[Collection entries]
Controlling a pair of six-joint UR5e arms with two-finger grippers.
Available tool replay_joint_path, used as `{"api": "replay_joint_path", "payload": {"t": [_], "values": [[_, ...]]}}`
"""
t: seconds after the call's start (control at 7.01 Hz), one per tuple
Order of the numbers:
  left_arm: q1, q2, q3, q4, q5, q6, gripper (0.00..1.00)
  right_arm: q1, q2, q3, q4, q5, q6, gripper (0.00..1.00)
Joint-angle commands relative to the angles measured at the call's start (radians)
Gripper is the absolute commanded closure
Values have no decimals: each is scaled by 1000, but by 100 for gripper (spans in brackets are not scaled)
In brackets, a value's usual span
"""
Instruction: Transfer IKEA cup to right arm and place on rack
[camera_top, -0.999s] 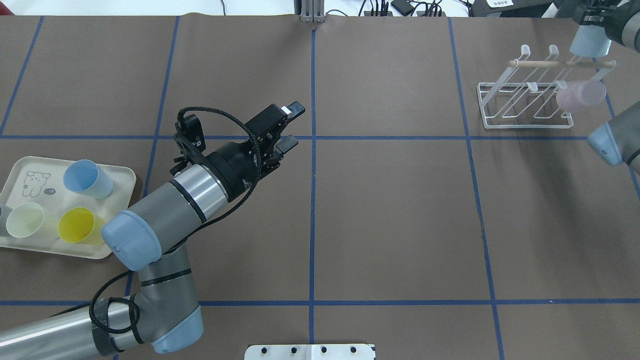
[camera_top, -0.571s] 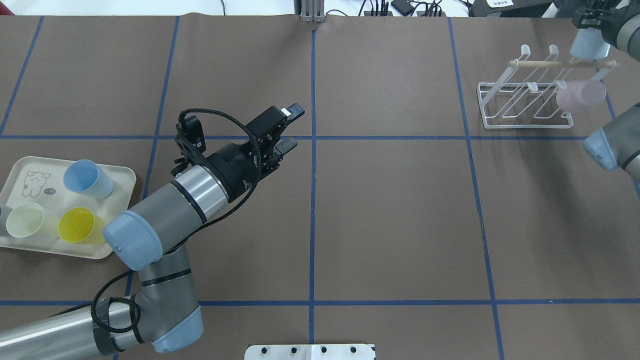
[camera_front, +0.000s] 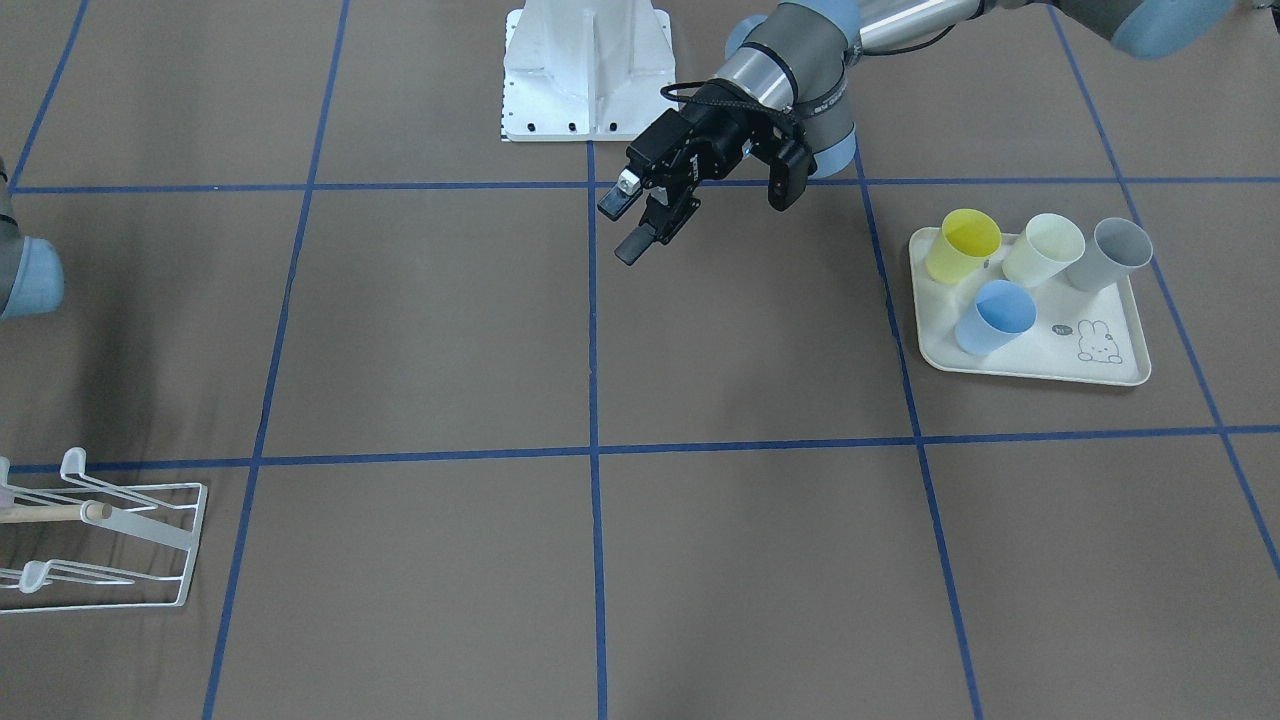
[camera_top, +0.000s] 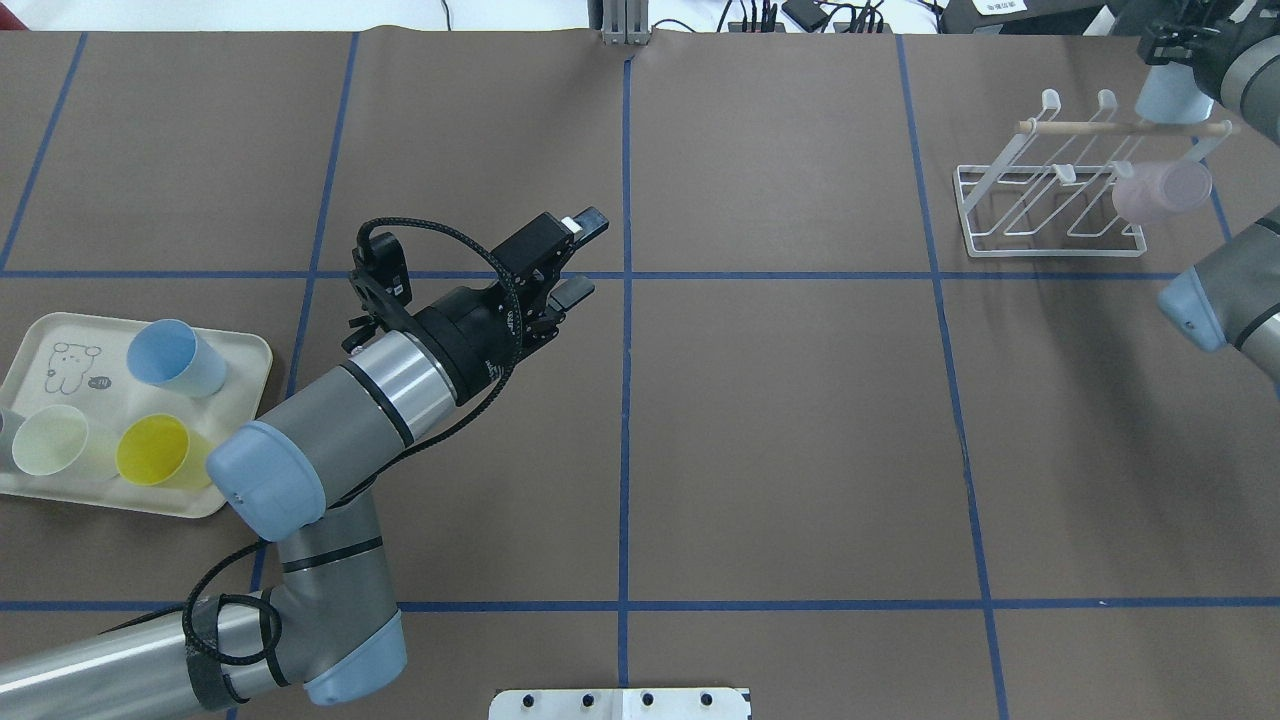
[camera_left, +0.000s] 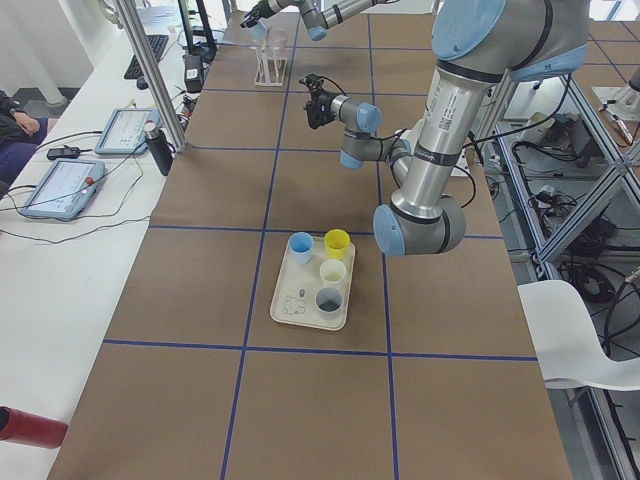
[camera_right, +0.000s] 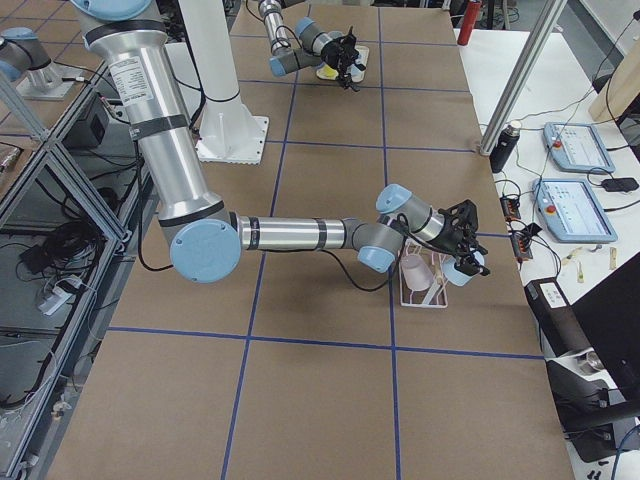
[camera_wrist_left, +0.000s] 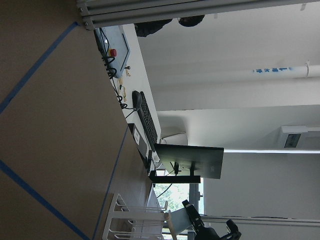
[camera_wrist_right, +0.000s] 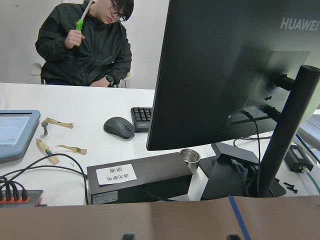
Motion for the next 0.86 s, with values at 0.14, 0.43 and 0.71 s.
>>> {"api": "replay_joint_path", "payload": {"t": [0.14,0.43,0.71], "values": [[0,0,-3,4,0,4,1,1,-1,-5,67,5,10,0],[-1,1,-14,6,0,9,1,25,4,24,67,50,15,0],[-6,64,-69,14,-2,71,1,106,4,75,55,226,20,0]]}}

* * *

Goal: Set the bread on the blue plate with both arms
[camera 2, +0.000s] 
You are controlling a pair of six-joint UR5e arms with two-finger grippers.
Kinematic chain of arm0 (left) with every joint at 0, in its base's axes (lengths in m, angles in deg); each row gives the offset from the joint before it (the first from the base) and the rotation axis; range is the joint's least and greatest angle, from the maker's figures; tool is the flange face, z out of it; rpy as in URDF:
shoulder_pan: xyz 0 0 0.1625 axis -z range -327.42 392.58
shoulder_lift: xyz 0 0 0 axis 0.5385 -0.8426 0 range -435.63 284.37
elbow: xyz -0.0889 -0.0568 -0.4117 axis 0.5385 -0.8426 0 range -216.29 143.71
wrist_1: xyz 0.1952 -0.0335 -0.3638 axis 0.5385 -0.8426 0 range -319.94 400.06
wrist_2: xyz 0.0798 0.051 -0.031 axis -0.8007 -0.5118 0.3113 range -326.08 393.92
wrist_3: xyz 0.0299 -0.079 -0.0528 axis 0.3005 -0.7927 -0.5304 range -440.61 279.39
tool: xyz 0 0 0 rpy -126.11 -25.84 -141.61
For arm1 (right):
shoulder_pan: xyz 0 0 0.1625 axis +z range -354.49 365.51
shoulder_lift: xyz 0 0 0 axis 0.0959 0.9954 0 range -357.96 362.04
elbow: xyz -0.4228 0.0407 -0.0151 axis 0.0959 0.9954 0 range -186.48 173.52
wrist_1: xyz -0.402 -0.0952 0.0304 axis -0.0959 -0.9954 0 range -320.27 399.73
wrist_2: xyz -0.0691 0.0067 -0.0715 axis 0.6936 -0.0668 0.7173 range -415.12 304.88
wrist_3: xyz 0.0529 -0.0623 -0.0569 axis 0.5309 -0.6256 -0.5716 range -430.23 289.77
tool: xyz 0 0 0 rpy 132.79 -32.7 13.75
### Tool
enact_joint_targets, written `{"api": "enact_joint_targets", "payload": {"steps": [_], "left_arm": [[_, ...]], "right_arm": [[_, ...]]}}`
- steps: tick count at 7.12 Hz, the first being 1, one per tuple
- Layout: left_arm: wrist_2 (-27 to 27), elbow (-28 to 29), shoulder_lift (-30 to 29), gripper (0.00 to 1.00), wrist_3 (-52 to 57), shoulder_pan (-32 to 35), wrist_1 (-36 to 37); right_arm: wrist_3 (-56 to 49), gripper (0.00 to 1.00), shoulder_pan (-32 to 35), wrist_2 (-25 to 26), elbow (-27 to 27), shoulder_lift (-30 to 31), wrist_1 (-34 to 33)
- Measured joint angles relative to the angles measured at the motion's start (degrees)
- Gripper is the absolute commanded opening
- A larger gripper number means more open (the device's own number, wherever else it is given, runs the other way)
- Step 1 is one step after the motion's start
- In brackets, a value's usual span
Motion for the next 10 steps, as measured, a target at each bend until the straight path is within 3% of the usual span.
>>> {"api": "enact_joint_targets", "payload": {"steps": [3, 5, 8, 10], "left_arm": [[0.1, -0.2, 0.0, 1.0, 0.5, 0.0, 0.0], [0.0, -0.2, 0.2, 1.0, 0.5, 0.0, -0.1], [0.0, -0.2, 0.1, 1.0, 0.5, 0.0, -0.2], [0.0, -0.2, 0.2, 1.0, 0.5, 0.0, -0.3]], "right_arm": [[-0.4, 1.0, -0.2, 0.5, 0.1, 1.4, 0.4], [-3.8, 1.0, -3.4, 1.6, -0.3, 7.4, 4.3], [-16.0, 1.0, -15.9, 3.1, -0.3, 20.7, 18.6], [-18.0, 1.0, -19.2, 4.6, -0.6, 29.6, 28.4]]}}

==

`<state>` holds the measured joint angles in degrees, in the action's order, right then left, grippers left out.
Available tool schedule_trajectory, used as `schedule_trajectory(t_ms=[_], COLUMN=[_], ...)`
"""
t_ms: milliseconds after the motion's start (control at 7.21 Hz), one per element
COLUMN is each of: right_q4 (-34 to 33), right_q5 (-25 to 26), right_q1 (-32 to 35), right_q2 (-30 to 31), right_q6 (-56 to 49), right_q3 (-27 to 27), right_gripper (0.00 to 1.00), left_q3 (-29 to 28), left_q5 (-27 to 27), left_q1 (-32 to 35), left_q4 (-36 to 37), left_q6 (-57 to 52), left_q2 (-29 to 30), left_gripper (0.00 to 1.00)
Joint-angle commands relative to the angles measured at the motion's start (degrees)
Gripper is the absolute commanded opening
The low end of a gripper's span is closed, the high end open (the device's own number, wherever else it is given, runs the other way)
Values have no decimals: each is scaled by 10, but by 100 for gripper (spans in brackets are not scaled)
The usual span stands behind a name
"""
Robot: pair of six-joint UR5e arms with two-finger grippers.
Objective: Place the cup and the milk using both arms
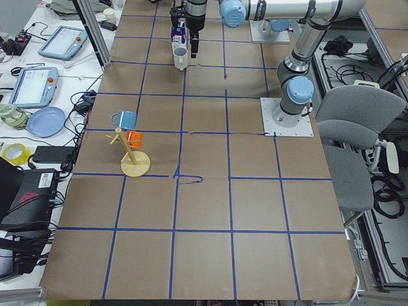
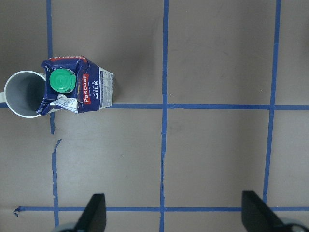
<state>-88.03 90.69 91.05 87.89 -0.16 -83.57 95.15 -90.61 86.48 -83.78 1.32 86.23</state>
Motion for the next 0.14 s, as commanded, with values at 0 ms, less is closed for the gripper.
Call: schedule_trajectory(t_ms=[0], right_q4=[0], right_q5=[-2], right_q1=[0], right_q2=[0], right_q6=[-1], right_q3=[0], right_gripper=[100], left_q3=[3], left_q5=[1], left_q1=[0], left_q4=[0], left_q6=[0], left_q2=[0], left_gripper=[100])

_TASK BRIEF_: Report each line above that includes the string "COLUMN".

_TASK ANSWER_:
Available tool schedule_trajectory, used as `schedule_trajectory(t_ms=[_], COLUMN=[_], ...)`
COLUMN is each of: right_q4 (-34 to 33), right_q5 (-25 to 26), right_q1 (-32 to 35), right_q2 (-30 to 31), right_q6 (-56 to 49), right_q3 (-27 to 27), right_gripper (0.00 to 1.00), left_q3 (-29 to 28), left_q5 (-27 to 27), left_q1 (-32 to 35), left_q4 (-36 to 37), left_q6 (-57 to 52), left_q2 (-29 to 30), left_gripper (0.00 to 1.00)

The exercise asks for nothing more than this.